Work to be completed ▸ Work out how many lines of the records hold the string "picture", and reply with that number alone.

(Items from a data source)
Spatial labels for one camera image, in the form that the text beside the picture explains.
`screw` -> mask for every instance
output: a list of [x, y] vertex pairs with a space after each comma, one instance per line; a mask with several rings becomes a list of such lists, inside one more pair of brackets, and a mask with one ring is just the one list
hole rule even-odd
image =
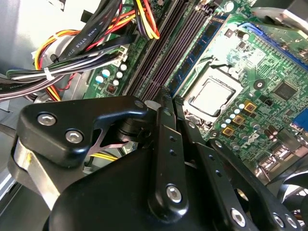
[[281, 218], [276, 214], [276, 213], [273, 213], [273, 217], [275, 219], [275, 222], [281, 227], [283, 228], [284, 227], [284, 223], [283, 221], [281, 220]]
[[191, 122], [191, 121], [188, 122], [188, 125], [189, 125], [191, 128], [195, 128], [195, 127], [196, 127], [196, 125], [195, 125], [193, 122]]
[[180, 203], [182, 200], [182, 194], [178, 188], [174, 186], [167, 187], [167, 196], [170, 198], [171, 201], [174, 203]]
[[52, 126], [56, 123], [56, 118], [50, 114], [41, 114], [38, 116], [38, 122], [44, 126]]
[[289, 216], [289, 215], [285, 215], [285, 217], [287, 218], [287, 221], [289, 222], [289, 224], [293, 227], [293, 228], [297, 228], [296, 223], [293, 221], [293, 219]]
[[219, 141], [215, 141], [215, 144], [219, 147], [219, 148], [222, 148], [222, 145]]
[[141, 103], [140, 101], [136, 100], [135, 101], [135, 105], [139, 108], [143, 108], [143, 103]]
[[241, 227], [244, 227], [246, 225], [245, 218], [243, 215], [237, 211], [235, 208], [231, 209], [231, 216], [233, 220]]
[[79, 131], [68, 131], [65, 135], [67, 141], [71, 143], [80, 143], [83, 140], [83, 137]]

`white connector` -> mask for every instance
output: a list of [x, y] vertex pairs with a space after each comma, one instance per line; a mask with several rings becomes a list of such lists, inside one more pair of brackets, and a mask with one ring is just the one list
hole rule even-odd
[[127, 51], [128, 51], [128, 47], [127, 46], [120, 46], [120, 52], [121, 55], [113, 62], [113, 65], [115, 65], [116, 67], [120, 67], [122, 62], [125, 62], [128, 58], [127, 55]]

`capacitor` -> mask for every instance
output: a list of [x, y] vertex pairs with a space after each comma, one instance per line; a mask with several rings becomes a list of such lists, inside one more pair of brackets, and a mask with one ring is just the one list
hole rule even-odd
[[127, 70], [127, 65], [126, 64], [121, 64], [120, 70], [121, 71], [126, 71]]
[[237, 142], [232, 142], [231, 143], [231, 148], [235, 151], [240, 150], [240, 146], [237, 144]]
[[237, 106], [240, 110], [242, 110], [242, 109], [244, 109], [245, 104], [243, 104], [241, 101], [238, 101], [238, 102], [236, 103], [236, 106]]
[[103, 77], [108, 78], [110, 76], [110, 71], [108, 69], [104, 69], [102, 71], [102, 75]]
[[258, 124], [257, 122], [252, 122], [250, 123], [250, 126], [254, 129], [254, 130], [259, 130], [261, 128], [260, 124]]
[[112, 84], [115, 85], [115, 86], [119, 86], [120, 83], [119, 83], [118, 80], [115, 79], [115, 80], [112, 82]]
[[276, 136], [276, 135], [278, 134], [277, 129], [276, 129], [273, 125], [269, 125], [269, 126], [268, 126], [268, 129], [269, 129], [269, 131], [270, 131], [274, 136]]
[[223, 119], [224, 119], [226, 124], [231, 123], [231, 119], [229, 117], [225, 116]]
[[269, 130], [264, 130], [264, 134], [270, 139], [272, 140], [275, 136], [269, 131]]
[[241, 110], [237, 106], [232, 107], [232, 110], [233, 110], [234, 114], [236, 114], [236, 115], [241, 112]]
[[97, 77], [95, 77], [95, 81], [97, 83], [103, 83], [104, 82], [104, 78], [102, 76], [97, 76]]
[[228, 2], [225, 4], [225, 6], [224, 6], [224, 10], [225, 10], [226, 13], [229, 13], [229, 12], [233, 11], [233, 9], [234, 9], [234, 3], [233, 3], [233, 1], [228, 1]]
[[117, 78], [122, 78], [123, 77], [123, 73], [122, 72], [117, 72], [115, 75]]
[[241, 133], [240, 134], [240, 138], [243, 140], [243, 141], [247, 141], [249, 139], [249, 136], [246, 134], [246, 133]]
[[230, 119], [234, 119], [235, 118], [235, 114], [233, 112], [229, 112], [228, 116]]
[[244, 41], [247, 41], [247, 40], [249, 40], [250, 36], [249, 36], [249, 34], [239, 30], [239, 31], [237, 31], [237, 37], [239, 37], [240, 39], [242, 39]]

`integrated circuit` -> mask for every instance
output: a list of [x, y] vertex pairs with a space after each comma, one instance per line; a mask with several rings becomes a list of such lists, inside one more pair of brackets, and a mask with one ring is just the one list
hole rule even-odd
[[236, 115], [236, 117], [232, 121], [238, 125], [241, 125], [245, 121], [245, 119], [241, 115]]
[[245, 104], [244, 110], [246, 110], [246, 111], [248, 111], [250, 113], [253, 113], [257, 109], [257, 106], [254, 105], [249, 100], [245, 100], [244, 104]]
[[292, 96], [297, 93], [297, 89], [295, 89], [286, 82], [281, 82], [273, 93], [279, 98], [288, 101]]
[[225, 134], [226, 136], [232, 136], [234, 133], [234, 130], [230, 127], [226, 127], [223, 131], [222, 134]]

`blue ram stick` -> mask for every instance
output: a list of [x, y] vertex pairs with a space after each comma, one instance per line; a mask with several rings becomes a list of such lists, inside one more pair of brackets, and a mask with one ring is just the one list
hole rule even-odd
[[181, 86], [183, 86], [183, 83], [186, 82], [190, 72], [197, 64], [202, 54], [207, 50], [209, 44], [214, 39], [216, 34], [218, 34], [218, 32], [221, 30], [227, 18], [228, 15], [219, 13], [214, 15], [208, 22], [203, 33], [195, 43], [194, 47], [190, 50], [186, 59], [182, 62], [180, 68], [175, 73], [173, 79], [168, 85], [172, 97], [180, 90]]
[[304, 62], [302, 62], [300, 59], [296, 58], [294, 55], [292, 55], [288, 51], [281, 48], [281, 46], [277, 42], [275, 42], [270, 37], [268, 37], [262, 30], [260, 30], [260, 28], [256, 27], [254, 24], [252, 24], [252, 23], [242, 23], [242, 24], [239, 25], [239, 27], [252, 31], [258, 37], [264, 39], [268, 44], [272, 45], [277, 50], [279, 50], [282, 54], [284, 54], [286, 57], [288, 57], [294, 63], [296, 63], [297, 65], [302, 67], [304, 70], [308, 71], [308, 66]]

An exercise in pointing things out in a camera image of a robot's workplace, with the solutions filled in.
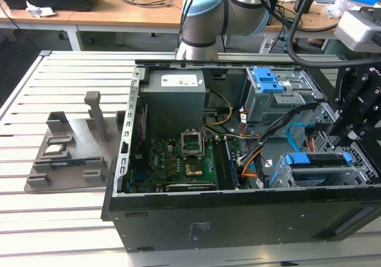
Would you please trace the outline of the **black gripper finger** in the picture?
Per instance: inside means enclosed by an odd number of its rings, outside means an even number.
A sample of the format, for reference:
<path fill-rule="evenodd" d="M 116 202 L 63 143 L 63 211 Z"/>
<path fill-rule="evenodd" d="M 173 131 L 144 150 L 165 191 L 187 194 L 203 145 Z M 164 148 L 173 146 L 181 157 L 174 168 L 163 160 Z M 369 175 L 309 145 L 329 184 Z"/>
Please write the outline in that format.
<path fill-rule="evenodd" d="M 380 140 L 380 94 L 371 94 L 354 99 L 349 107 L 349 132 L 351 140 Z"/>
<path fill-rule="evenodd" d="M 330 136 L 335 136 L 333 145 L 346 146 L 352 140 L 348 133 L 355 127 L 355 110 L 359 104 L 358 90 L 361 90 L 362 80 L 357 79 L 357 67 L 340 68 L 338 71 L 334 91 L 336 104 L 336 120 L 327 129 Z"/>

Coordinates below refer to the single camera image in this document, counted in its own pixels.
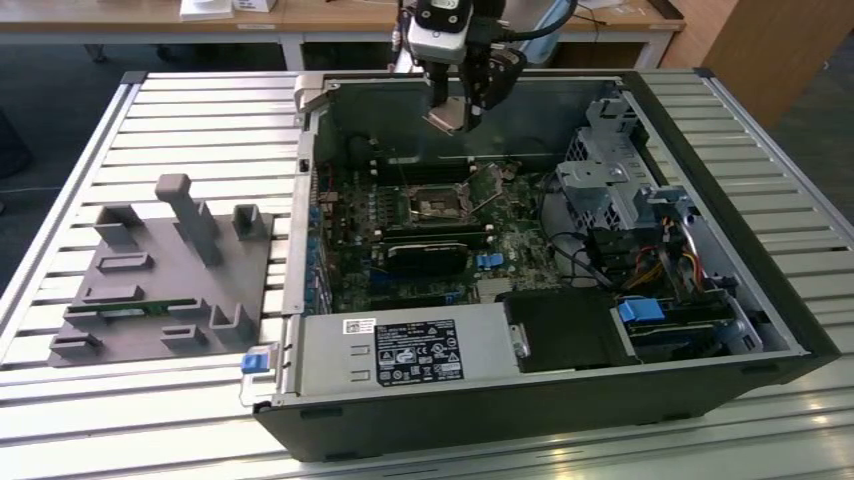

Output below ▸ 2